The Passing of Light

In these early morning hours, one can almost witness their human twilight— their eventual shimmery fading—amidst swarms of fiery stars whose countless constellations fuel the heavenly Inferno above our heads.

In moments like these, it is no coincidence that we are made of stardust.

We breathe the sky, the sky breathes us.

When human life slips away, when a star blinks its final light, we are part of one another’s passing.

In our final fade, let the light be passed sweetly to another.

Wild Dogs and Runaway Trains

It’s the season of wild dogs and runaway trains;

when prayers get caught in the throat and mistaken for choked-on bones;

when the wind moves through bare winter trees, sounding like a roll-call for the lost.

It is not enough to whisper the names of those we miss with all our hearts.

We must erect pyramids of pale blooms in the empty spaces between us, trusting the seasons will one day change them to the lush colors of mercy’s high notes.

For now, we gather the broken notations of our sorrow songs, work to heal them into the real.

There’ve been lifetimes when we have experienced only nights. Nights when we’ve lived lifetimes.

For Whom the Belled Soul Tolls

It’s like how on certain nights the evening wind is a whiskey you can drink in, become deliriously drunk as all the patrons in all the bars lining the jeweled boulevards.
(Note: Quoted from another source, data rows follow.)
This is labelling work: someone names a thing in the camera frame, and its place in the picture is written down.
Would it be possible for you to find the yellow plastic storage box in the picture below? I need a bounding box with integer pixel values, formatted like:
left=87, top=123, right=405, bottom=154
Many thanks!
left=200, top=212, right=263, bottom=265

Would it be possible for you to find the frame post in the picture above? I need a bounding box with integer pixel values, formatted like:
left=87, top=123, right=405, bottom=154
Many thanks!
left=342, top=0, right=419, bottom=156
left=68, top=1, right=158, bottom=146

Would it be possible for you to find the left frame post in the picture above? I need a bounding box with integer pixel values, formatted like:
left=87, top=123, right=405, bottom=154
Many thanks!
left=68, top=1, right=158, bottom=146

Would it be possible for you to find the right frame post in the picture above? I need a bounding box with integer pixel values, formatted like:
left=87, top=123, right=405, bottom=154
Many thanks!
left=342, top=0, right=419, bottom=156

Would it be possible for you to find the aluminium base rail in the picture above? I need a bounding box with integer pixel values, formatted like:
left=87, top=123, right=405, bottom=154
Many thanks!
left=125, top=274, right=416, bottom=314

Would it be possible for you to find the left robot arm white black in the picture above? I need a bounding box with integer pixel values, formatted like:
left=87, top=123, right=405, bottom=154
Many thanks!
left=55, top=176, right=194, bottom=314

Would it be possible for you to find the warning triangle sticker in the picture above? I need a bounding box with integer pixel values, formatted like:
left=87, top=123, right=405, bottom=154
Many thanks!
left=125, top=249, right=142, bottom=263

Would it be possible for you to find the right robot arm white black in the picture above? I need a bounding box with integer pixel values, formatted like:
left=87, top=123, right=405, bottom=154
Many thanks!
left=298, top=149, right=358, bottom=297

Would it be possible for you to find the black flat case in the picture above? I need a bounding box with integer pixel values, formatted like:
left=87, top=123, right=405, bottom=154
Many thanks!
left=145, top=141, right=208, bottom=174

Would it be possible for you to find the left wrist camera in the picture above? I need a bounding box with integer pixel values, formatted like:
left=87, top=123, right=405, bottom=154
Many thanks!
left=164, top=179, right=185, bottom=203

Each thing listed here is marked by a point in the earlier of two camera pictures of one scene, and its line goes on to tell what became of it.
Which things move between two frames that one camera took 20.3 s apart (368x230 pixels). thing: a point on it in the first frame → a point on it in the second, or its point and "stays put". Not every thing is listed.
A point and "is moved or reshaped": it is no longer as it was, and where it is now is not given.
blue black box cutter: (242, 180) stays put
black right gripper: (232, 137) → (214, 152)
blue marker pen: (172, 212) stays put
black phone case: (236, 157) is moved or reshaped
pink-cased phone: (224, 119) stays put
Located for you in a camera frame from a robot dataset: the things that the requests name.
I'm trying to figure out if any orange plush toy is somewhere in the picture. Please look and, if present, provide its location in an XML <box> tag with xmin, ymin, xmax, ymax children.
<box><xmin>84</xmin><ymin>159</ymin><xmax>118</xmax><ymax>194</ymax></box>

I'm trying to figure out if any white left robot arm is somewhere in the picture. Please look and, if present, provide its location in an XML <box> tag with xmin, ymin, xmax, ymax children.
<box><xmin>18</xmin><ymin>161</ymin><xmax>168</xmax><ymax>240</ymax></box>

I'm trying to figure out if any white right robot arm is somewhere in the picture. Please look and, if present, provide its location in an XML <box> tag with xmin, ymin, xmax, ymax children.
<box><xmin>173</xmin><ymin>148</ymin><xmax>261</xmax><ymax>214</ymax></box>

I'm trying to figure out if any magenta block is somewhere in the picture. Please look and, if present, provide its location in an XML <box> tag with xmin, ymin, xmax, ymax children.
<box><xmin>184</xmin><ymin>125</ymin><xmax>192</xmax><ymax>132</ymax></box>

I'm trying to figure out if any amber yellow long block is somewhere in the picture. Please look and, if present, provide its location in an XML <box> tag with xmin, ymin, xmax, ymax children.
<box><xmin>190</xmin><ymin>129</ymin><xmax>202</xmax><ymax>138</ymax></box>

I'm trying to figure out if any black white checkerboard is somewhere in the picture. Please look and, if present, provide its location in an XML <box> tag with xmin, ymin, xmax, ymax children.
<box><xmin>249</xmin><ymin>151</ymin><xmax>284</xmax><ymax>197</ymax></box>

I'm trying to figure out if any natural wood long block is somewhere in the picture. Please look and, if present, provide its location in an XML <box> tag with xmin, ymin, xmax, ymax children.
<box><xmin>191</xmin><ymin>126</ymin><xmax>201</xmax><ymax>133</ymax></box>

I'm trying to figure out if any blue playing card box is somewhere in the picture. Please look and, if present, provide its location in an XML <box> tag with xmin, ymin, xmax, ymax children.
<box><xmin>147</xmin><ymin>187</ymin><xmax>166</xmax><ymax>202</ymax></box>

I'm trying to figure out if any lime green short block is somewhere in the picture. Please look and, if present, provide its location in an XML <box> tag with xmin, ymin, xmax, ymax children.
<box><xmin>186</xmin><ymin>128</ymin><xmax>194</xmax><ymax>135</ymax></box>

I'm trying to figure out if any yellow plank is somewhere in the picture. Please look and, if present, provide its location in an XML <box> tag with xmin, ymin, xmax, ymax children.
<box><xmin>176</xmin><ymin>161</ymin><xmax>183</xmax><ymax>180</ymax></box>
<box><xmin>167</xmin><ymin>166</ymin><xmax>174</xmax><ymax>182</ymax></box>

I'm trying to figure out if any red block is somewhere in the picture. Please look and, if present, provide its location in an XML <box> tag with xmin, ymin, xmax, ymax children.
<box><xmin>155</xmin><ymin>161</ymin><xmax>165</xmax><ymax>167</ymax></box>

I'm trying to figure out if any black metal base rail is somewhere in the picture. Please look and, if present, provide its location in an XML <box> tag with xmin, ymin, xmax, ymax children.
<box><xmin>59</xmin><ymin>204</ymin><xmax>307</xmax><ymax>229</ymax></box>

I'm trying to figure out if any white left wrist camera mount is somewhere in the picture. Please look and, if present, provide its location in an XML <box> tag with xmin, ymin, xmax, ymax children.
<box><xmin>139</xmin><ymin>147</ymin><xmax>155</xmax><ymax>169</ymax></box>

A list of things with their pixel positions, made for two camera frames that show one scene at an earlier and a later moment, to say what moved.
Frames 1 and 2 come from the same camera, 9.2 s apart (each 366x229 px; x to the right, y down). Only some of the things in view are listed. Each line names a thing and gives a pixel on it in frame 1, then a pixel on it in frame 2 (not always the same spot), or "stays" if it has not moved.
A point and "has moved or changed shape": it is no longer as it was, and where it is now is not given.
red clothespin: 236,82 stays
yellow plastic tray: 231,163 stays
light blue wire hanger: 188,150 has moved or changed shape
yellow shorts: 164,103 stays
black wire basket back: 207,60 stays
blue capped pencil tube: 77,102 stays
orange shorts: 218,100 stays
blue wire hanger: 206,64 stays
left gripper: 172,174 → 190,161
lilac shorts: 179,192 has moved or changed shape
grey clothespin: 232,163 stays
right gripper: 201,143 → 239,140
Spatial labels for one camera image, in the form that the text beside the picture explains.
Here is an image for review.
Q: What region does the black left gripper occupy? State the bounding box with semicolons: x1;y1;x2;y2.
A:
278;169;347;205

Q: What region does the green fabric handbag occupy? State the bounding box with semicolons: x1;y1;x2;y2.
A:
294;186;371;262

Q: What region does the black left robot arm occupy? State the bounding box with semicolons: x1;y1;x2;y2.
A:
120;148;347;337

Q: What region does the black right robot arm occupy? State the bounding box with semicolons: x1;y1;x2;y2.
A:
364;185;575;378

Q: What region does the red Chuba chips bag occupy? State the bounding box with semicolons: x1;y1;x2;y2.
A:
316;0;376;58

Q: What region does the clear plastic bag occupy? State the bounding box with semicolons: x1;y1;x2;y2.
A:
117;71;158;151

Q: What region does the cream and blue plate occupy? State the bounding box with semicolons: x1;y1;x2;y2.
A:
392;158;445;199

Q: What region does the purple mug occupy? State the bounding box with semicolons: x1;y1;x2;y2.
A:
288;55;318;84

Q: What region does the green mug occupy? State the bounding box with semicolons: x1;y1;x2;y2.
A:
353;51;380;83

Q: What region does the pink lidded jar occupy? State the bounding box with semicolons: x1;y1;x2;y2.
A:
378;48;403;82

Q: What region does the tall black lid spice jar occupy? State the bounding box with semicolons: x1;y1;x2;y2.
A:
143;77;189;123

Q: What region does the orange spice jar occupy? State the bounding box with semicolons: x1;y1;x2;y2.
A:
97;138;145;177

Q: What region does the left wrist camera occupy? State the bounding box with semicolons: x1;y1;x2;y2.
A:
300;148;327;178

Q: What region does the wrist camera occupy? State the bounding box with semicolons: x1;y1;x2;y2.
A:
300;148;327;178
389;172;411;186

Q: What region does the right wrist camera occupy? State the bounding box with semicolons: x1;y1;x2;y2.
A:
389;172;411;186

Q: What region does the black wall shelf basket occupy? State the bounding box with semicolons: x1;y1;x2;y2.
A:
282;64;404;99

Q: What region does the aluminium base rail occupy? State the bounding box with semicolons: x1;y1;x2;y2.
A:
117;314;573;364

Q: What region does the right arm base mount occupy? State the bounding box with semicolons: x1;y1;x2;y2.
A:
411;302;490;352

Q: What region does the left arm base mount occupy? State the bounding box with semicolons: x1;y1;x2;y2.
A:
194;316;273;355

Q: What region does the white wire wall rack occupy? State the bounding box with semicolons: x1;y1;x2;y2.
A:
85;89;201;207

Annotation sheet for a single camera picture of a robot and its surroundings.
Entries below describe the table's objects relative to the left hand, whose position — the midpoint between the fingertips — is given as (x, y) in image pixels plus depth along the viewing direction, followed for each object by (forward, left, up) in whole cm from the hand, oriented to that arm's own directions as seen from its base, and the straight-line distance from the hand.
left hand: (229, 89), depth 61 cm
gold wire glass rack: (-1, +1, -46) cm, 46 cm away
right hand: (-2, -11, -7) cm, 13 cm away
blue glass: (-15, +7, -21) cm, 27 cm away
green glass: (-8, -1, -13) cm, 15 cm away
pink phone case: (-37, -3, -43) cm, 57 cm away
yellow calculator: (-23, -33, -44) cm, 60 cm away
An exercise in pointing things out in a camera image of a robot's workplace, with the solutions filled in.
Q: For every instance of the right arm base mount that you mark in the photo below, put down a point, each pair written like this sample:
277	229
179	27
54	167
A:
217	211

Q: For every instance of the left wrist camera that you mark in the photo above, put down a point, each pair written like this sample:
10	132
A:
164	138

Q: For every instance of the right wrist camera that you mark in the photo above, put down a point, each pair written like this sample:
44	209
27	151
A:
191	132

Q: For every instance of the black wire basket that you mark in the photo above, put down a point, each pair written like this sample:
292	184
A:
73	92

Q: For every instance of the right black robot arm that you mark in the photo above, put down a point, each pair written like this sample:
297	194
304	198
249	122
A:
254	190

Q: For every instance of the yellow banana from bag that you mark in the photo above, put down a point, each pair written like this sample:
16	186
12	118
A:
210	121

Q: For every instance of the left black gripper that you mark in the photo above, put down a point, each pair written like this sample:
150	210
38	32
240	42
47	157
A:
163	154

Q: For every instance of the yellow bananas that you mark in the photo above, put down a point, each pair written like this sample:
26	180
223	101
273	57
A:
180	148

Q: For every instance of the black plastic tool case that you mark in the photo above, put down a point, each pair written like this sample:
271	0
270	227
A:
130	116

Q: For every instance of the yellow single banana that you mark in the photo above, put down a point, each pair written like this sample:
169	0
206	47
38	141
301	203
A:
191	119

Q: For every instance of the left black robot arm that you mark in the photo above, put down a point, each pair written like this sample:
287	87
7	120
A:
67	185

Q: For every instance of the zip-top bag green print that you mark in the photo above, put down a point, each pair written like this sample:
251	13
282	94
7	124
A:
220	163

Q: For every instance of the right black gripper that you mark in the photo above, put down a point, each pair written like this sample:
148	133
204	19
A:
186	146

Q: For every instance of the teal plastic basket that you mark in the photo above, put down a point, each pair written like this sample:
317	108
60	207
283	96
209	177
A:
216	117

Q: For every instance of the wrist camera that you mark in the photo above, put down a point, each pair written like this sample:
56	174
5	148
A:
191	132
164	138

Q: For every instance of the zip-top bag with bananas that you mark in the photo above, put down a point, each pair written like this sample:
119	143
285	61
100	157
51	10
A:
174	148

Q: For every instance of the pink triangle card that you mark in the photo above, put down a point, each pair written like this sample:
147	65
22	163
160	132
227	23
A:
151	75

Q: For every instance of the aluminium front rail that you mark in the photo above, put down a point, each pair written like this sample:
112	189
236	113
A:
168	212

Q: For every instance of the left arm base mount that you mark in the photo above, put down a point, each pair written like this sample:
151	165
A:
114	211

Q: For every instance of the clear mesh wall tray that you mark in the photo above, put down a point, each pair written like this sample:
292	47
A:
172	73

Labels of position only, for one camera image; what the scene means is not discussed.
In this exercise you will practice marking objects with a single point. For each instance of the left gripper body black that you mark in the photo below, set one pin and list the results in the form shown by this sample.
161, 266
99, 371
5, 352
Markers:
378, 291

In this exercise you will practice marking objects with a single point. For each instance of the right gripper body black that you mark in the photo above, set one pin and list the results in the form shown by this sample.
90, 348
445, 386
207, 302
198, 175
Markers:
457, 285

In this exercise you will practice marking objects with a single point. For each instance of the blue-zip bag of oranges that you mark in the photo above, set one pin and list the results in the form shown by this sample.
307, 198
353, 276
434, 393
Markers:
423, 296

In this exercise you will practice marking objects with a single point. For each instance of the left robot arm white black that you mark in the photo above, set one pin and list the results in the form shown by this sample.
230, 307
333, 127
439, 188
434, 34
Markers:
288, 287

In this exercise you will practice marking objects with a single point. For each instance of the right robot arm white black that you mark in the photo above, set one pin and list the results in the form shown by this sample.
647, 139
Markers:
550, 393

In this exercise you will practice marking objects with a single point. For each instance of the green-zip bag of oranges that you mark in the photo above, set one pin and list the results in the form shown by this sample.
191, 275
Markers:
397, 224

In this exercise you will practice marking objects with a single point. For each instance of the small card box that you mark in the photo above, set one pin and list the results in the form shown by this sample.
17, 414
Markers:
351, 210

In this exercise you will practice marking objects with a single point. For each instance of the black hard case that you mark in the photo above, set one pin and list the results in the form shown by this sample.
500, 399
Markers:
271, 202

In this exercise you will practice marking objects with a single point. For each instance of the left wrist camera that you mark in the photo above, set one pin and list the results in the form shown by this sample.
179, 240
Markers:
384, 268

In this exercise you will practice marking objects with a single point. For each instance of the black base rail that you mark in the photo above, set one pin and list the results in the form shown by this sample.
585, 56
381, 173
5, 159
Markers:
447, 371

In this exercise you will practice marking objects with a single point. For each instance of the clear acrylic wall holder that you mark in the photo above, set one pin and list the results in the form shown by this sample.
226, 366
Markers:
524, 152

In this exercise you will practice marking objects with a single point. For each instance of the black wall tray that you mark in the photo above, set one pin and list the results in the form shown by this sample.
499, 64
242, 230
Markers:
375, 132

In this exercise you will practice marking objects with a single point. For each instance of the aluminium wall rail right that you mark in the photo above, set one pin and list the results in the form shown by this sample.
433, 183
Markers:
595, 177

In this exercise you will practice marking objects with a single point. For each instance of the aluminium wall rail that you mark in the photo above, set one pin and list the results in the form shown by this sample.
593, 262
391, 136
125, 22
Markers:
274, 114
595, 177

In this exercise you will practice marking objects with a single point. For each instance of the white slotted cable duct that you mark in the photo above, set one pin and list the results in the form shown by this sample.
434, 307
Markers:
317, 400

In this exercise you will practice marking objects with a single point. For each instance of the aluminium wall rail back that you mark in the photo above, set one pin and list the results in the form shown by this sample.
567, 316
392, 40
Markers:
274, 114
Or how the moon reminds us, it’s the silver dollar in night’s slot machine coming up all stars.

Or how our restless minds can sometimes become as quiet as a motel Bible.

Or how gravity can go a little easier on us at times, lighten our load.

Occasions like these, we get so filled with joy and awe it feels like our bodies are about to push outward until we are one with the four directions.

Hush now, listen.

It’s the sound of the belled soul ringing by our own hands.

A Brief History Lesson

Chief Joseph led over a thousand men, women, and children on a trailblazing journey towards freedom, yet there are days when I can barely lead a single thought to water.

Still, I’ve managed to build a crawlspace beneath my heart where shreds of optimism gather to weave themselves into mercies.

I’ve learned that the difference between a kiss and finding a crumpled ten in my pocket still adds up to good fortune;

that the clouds above won’t allow us to throw a noose over them;

that even a wild beat can’t always raise the bail for self-imprisoned feet.

Our alternatives aren’t exhausted; they’re just getting a second wind.